WEB限定 書き下ろし小説

海水浴へ行こう!

3

「この風景、好きなんだけどなあ。」
 アンリは残念そうにつぶやいた。
「アンリ!」
 腰に手を当ててアムレディアがにらむ。
「はいはい、分かったよ」
 アンリは魔旋律をかけ直した。
 今度は部屋の向こうに、青い空と青い海、そして白い砂浜が広がっている。
「さあ、これなら?」
「さすが、宮廷魔法使い殿」
 アムレディアは満足そうに頷いた。

「これよ、これ!」
 水着に着替えると、真っ先に海に駆けだしたのはトリシアだった。
「海を見るのは初めてでしょう!」
 やや遅れて、キャスリーンが追いかける。
「そっちだって!」
 トリシアは言い返すと、キラキラ輝く波間に飛び込んだ。
「みんな、水は冷たいから、まず体を慣らして。

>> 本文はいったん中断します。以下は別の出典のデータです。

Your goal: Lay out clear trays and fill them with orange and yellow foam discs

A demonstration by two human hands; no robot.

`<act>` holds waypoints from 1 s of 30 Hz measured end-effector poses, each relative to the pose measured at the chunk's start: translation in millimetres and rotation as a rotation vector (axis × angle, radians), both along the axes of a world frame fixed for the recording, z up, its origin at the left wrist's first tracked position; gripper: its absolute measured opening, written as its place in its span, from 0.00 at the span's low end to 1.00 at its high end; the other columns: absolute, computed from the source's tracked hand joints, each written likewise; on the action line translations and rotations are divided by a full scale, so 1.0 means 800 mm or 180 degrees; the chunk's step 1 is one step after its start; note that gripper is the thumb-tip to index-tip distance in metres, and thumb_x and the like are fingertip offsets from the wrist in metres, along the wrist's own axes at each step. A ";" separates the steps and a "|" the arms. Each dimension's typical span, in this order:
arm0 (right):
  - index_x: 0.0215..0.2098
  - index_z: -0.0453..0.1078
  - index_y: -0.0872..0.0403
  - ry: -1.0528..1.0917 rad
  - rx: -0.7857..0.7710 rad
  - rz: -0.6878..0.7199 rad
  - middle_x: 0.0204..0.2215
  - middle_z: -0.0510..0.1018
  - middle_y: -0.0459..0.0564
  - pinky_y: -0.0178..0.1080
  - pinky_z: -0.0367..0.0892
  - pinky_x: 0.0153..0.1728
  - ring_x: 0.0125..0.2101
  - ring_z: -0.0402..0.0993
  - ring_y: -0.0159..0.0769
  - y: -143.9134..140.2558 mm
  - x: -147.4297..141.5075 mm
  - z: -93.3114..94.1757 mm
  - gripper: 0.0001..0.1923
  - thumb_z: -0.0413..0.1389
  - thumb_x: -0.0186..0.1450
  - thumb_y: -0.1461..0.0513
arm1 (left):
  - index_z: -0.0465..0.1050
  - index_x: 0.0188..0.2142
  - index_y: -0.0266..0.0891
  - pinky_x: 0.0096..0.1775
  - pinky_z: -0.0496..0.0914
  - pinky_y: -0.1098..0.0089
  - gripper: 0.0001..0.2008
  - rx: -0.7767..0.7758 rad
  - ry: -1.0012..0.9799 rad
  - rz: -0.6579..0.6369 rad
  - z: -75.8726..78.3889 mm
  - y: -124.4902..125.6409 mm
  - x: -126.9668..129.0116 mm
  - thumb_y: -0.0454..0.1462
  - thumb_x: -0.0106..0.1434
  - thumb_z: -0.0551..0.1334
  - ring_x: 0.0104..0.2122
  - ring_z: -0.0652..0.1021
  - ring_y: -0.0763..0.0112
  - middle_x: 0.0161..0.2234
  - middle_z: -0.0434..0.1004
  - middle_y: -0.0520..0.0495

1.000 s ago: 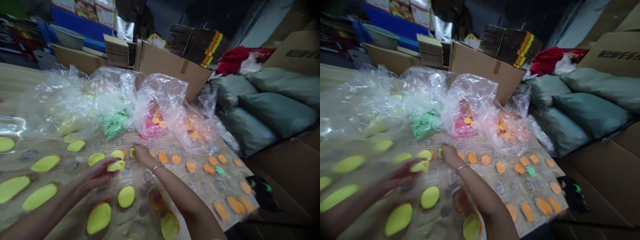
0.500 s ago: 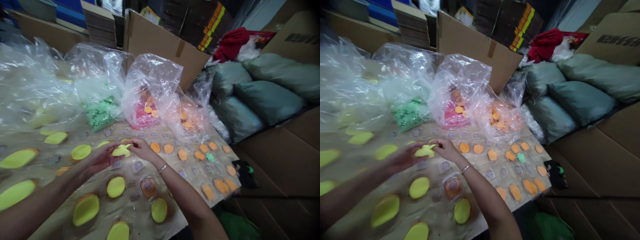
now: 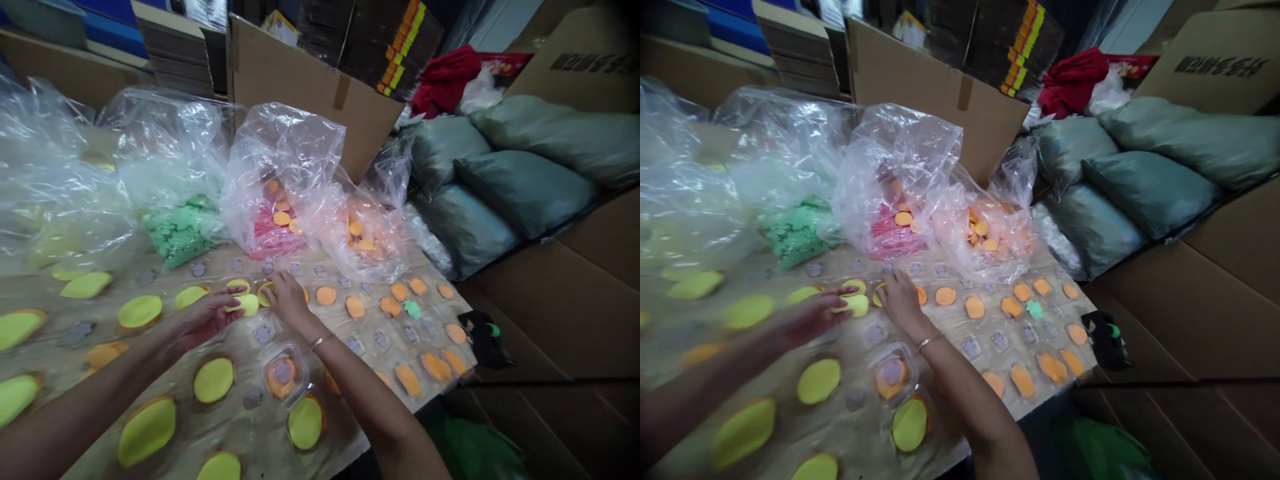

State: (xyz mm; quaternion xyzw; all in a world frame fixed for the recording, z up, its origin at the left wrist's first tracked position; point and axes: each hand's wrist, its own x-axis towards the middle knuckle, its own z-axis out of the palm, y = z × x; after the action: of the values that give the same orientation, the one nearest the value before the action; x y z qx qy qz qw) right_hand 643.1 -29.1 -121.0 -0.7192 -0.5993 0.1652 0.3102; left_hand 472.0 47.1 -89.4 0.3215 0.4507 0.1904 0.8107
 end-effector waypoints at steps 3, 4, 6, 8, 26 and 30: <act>0.34 0.68 0.55 0.1278 -0.0149 0.0147 0.31 0.72 0.46 0.34 0.65 0.36 0.33 0.69 0.33 -0.015 -0.005 0.003 0.12 0.57 0.66 0.54 | 0.73 0.40 0.37 0.34 0.76 0.74 0.23 0.0334 -0.0180 -0.0188 -0.006 -0.011 0.009 0.22 0.43 0.68 0.33 0.80 0.69 0.39 0.79 0.46; 0.31 0.66 0.55 0.1662 -0.0230 0.0240 0.27 0.69 0.43 0.33 0.63 0.31 0.28 0.66 0.30 -0.021 -0.003 0.002 0.15 0.59 0.63 0.52 | 0.72 0.40 0.38 0.34 0.76 0.74 0.23 0.0538 -0.0165 -0.0293 -0.009 -0.015 0.014 0.25 0.44 0.70 0.34 0.80 0.69 0.39 0.79 0.46; 0.28 0.63 0.54 0.2120 -0.0229 0.0245 0.23 0.65 0.39 0.31 0.60 0.26 0.24 0.62 0.28 -0.031 0.009 -0.003 0.16 0.63 0.59 0.53 | 0.73 0.41 0.40 0.30 0.73 0.74 0.22 0.1117 0.0041 -0.0599 -0.016 -0.022 0.025 0.32 0.46 0.72 0.32 0.79 0.68 0.37 0.80 0.47; 0.29 0.63 0.53 0.2154 -0.0122 -0.0049 0.24 0.66 0.39 0.31 0.61 0.27 0.25 0.63 0.28 -0.038 0.029 -0.009 0.11 0.61 0.59 0.59 | 0.74 0.42 0.41 0.28 0.71 0.72 0.20 0.1934 0.0348 -0.0891 -0.023 -0.023 0.037 0.37 0.48 0.72 0.31 0.78 0.65 0.33 0.79 0.47; 0.40 0.71 0.55 -0.0745 0.0401 -0.0363 0.40 0.75 0.55 0.41 0.68 0.44 0.42 0.72 0.42 -0.063 0.072 -0.033 0.12 0.47 0.66 0.60 | 0.77 0.36 0.38 0.33 0.69 0.72 0.08 0.3449 0.1823 -0.2908 0.032 0.049 -0.146 0.36 0.58 0.61 0.31 0.77 0.67 0.32 0.80 0.50; 0.37 0.72 0.54 -0.0352 0.0530 -0.0571 0.37 0.77 0.53 0.39 0.70 0.35 0.36 0.75 0.41 -0.055 0.071 -0.031 0.15 0.48 0.66 0.54 | 0.72 0.23 0.34 0.36 0.69 0.65 0.08 0.3473 0.3504 -0.1560 0.058 0.145 -0.289 0.30 0.58 0.61 0.32 0.77 0.61 0.25 0.75 0.47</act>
State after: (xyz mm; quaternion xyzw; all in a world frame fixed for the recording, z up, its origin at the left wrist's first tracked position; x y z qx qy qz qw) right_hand 699.6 -73.1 -146.0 -0.7497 -0.5605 0.0467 0.3488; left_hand 241.0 163.5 -42.9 0.8085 0.5453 0.0151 0.2207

それに日焼け止めも」
 アンリが注意するが、まともに聞いているのはレンだけ。あとは誰も聞いていない。
「……しょ、しょっぱい!」
 海水をなめたトリシアは、顔をしかめた。
「海の水には塩が含まれている。だから、体も浮きやすいんだ。……って、本に書いてあった」
 飛び込む前に準備運動をしながら、レンが説明する。
 その横では。
「この僕こそ! 真夏の海がいっちばん似合う貴族だよ! まあ、海を見たのは、これが初めてだけどね!」
 セドリックが白い歯を見せて、ポーズを取っている。
「自分の目を疑うねえ。これがあの狭い部屋の中なんてさ」
 どこまで歩いても壁にぶつからないので、セルマは首をひねる。
「……セルマは海って何年振りだい?」
 アンリはふと尋ねた。
「ええっと、たしか十六……って、よけいなお世話だよ!」
 セルマはアンリの頭を小突く。
 その場所から少し離れて。
「これは……売れる……かも……」
 と、貝がら集めにいそしんでいるのは、もちろんアーエスである。
「レン先輩! どうですか、あたしのみ、ず、ぎ!?」
 ベルは例によって、レンにしがみつこうと追いかける。